Now plot the coverage over the Common Era

In [None]:
fig = uplt.plot_coverage(df, archives_sorted, major_archives, other_archives, archive_colour)

## Display dataframe

### Display identification metadata: dataSetName, datasetId, originalDataURL, originalDatabase

#### index

In [None]:
# # check index
print(df.index)

#### dataSetName (associated with each record, may not be unique)

In [None]:
# # check dataSetName
key = 'dataSetName'
print('%s: '%key)
print(df[key].values)
print(np.unique([str(type(dd)) for dd in df[key]]))

#### datasetId (unique identifier, as given by original authors, includes original database token)

In [None]:
# # check datasetId

print(len(df.datasetId.unique()))
print(len(df))
key = 'datasetId'
print('%s (starts with): '%key)
print(df[key].values)
print(np.unique([str(type(dd)) for dd in df[key]]))
print('datasetId starts with: ', np.unique([str(dd.split('_')[0]) for dd in df[key]]))

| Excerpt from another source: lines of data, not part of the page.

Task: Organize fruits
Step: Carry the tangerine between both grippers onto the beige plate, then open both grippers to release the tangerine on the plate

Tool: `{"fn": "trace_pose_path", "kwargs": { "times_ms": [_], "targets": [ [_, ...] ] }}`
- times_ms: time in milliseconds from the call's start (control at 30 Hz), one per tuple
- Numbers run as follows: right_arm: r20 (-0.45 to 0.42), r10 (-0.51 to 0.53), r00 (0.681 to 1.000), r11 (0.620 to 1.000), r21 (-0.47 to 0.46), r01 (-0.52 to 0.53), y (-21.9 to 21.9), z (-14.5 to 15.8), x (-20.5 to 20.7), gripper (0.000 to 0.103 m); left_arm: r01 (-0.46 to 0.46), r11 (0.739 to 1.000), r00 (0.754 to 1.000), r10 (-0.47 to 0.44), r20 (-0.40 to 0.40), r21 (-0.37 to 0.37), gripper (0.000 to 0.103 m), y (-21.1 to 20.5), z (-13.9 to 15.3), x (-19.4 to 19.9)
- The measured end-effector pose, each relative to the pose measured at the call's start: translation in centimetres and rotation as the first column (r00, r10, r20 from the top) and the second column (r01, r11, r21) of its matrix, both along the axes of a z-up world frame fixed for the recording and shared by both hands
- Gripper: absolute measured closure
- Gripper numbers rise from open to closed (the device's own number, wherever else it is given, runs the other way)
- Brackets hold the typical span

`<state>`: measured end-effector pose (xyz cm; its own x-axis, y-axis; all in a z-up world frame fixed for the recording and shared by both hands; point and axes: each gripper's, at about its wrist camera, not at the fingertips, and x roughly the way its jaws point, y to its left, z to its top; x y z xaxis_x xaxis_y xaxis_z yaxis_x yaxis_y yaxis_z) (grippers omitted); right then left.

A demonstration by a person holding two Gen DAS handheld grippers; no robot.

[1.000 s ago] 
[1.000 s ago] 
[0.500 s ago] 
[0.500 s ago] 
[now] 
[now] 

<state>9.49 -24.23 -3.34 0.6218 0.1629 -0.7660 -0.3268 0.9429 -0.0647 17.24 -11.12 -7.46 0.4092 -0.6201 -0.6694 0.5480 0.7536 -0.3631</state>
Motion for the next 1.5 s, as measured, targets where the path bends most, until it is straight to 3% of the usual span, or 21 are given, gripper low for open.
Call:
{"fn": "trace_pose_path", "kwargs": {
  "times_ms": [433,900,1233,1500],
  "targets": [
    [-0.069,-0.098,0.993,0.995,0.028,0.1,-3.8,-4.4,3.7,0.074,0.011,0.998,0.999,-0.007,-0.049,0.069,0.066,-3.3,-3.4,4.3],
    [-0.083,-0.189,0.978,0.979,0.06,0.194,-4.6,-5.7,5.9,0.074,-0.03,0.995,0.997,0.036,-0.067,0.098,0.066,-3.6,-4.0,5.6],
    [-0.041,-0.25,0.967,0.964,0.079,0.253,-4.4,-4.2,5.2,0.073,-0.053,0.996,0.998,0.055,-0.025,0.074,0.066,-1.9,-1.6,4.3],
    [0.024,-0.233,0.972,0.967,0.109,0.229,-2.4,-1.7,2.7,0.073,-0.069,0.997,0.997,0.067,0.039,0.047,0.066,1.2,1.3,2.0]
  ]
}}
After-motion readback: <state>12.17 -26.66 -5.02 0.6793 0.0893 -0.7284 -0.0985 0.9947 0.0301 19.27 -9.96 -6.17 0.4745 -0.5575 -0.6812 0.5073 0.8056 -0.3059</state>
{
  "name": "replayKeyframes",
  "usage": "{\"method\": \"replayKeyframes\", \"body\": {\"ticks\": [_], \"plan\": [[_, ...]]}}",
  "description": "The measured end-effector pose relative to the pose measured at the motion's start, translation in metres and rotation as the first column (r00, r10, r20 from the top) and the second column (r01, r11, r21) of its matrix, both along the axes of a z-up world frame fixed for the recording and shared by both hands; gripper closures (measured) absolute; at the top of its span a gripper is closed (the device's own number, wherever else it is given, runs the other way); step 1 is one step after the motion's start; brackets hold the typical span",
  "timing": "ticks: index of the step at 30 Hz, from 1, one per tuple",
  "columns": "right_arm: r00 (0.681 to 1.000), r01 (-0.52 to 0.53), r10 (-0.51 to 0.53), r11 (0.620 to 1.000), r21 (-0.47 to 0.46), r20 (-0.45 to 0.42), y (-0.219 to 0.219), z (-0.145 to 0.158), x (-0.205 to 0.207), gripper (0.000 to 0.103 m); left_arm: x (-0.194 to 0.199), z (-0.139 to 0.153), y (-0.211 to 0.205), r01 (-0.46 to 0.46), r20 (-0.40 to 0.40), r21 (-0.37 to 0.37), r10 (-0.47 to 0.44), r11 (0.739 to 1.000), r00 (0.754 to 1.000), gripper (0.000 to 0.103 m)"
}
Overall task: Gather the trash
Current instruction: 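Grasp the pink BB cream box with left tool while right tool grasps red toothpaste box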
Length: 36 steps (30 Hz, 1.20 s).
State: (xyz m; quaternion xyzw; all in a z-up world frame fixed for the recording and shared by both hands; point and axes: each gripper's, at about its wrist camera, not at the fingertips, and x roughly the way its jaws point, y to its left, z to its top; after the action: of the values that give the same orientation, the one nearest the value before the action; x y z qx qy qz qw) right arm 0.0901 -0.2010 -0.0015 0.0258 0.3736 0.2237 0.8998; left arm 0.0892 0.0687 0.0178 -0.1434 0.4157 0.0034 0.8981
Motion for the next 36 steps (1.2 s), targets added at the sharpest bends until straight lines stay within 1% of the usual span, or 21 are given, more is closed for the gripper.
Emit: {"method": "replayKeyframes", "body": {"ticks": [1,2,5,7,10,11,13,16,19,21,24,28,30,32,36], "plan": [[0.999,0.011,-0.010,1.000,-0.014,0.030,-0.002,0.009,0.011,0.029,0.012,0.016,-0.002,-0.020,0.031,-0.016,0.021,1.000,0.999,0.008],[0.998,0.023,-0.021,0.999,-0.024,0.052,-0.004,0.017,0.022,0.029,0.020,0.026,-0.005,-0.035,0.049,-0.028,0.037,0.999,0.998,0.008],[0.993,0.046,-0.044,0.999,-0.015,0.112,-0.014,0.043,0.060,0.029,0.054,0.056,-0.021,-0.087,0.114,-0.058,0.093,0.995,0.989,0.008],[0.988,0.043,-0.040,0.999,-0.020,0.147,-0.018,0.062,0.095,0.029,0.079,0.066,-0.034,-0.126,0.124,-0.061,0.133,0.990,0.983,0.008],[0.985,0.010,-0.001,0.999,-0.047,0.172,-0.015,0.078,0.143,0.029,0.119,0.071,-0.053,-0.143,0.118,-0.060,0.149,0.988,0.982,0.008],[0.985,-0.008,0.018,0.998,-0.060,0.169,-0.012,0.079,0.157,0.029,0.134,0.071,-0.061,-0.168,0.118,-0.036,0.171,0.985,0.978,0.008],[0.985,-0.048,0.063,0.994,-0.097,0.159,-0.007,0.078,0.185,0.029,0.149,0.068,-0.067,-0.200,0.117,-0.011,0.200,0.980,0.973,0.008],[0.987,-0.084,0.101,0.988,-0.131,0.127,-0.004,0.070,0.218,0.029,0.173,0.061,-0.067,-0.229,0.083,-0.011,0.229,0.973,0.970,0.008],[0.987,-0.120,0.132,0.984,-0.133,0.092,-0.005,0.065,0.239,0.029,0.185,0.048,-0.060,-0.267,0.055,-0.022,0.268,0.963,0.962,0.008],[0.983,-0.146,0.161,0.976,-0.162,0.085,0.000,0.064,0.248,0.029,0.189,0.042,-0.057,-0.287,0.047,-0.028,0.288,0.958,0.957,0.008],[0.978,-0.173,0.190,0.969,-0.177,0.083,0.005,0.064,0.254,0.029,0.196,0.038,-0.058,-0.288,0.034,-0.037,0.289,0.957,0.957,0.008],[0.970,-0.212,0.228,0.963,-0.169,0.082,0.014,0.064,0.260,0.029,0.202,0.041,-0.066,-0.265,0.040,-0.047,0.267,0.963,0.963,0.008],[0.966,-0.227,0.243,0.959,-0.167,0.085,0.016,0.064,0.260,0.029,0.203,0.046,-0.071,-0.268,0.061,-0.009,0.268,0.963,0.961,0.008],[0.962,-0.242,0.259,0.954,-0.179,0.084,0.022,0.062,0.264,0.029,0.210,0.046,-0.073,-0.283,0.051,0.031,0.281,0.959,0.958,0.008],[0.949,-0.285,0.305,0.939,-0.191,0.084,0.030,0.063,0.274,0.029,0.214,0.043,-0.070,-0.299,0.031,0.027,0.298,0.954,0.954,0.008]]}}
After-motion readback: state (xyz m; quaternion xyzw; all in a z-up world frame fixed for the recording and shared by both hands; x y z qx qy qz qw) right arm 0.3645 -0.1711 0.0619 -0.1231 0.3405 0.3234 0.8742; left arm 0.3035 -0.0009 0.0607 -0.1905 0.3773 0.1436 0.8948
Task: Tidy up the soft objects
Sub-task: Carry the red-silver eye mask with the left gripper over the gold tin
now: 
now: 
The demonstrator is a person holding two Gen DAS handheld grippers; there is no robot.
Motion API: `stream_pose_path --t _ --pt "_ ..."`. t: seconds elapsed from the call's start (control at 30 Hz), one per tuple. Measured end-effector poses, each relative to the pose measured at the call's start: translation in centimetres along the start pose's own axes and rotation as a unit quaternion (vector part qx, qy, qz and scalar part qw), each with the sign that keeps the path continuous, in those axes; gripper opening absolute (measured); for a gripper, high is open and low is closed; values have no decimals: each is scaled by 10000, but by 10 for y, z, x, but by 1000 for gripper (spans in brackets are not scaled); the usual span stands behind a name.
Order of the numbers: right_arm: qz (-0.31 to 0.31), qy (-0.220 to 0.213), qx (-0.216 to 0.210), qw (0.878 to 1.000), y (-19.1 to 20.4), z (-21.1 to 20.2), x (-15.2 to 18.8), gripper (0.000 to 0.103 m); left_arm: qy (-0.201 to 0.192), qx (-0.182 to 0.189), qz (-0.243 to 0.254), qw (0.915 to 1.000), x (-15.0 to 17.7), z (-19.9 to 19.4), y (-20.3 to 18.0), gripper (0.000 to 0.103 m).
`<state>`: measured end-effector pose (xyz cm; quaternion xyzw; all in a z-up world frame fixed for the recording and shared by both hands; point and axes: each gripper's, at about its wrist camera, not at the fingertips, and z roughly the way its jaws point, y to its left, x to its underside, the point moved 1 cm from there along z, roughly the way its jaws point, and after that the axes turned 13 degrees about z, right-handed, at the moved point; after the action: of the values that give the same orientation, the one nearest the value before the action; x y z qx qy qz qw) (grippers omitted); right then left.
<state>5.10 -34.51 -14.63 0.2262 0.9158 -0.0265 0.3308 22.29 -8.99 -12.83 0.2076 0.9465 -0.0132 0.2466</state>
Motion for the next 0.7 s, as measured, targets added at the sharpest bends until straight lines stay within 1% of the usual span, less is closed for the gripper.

#### originalDataURL (URL/DOI of original published record where available)

In [None]:
# originalDataURL
key = 'originalDataURL'
print('%s: '%key)
print(np.unique([kk for kk in df[key]]))
print(np.unique([kk for kk in df[key] if 'this' in kk]))
print(np.unique([str(type(dd)) for dd in df[key]]))
# 'this study' should point to the correct URL (PAGES2k)

#### originalDatabase (original database used as input for dataframe)

In [None]:
# # originalDataSet
key = 'originalDatabase'
print('%s: '%key)
print(np.unique([kk for kk in df[key]]))
print(np.unique([str(type(dd)) for dd in df[key]]))
# Note: the last two records have missing URLs

### geographical metadata: elevation, latitude, longitude, site name

#### geo_meanElev (mean elevation in m)

In [None]:
# check Elevation
key = 'geo_meanElev'
print('%s: '%key)
print(df[key])
print(np.unique(['%d'%kk for kk in df[key] if np.isfinite(kk)]))
print(np.unique([str(type(dd)) for dd in df[key]]))

#### geo_meanLat (mean latitude in degrees N)

In [None]:
# # Latitude
key = 'geo_meanLat'
print('%s: '%key)
print(np.unique(['%d'%kk for kk in df[key]]))
print(np.unique([str(type(dd)) for dd in df[key]]))

### geo_meanLon (mean longitude)

In [None]:
# # Longitude 
key = 'geo_meanLon'
print('%s: '%key)
print(np.unique(['%d'%kk for kk in df[key]]))
print(np.unique([str(type(dd)) for dd in df[key]]))

#### geo_siteName (name of collection site)

In [None]:
# Site Name 
key = 'geo_siteName'
print('%s: '%key)
print(df[key].values)
print(np.unique([str(type(dd)) for dd in df[key]]))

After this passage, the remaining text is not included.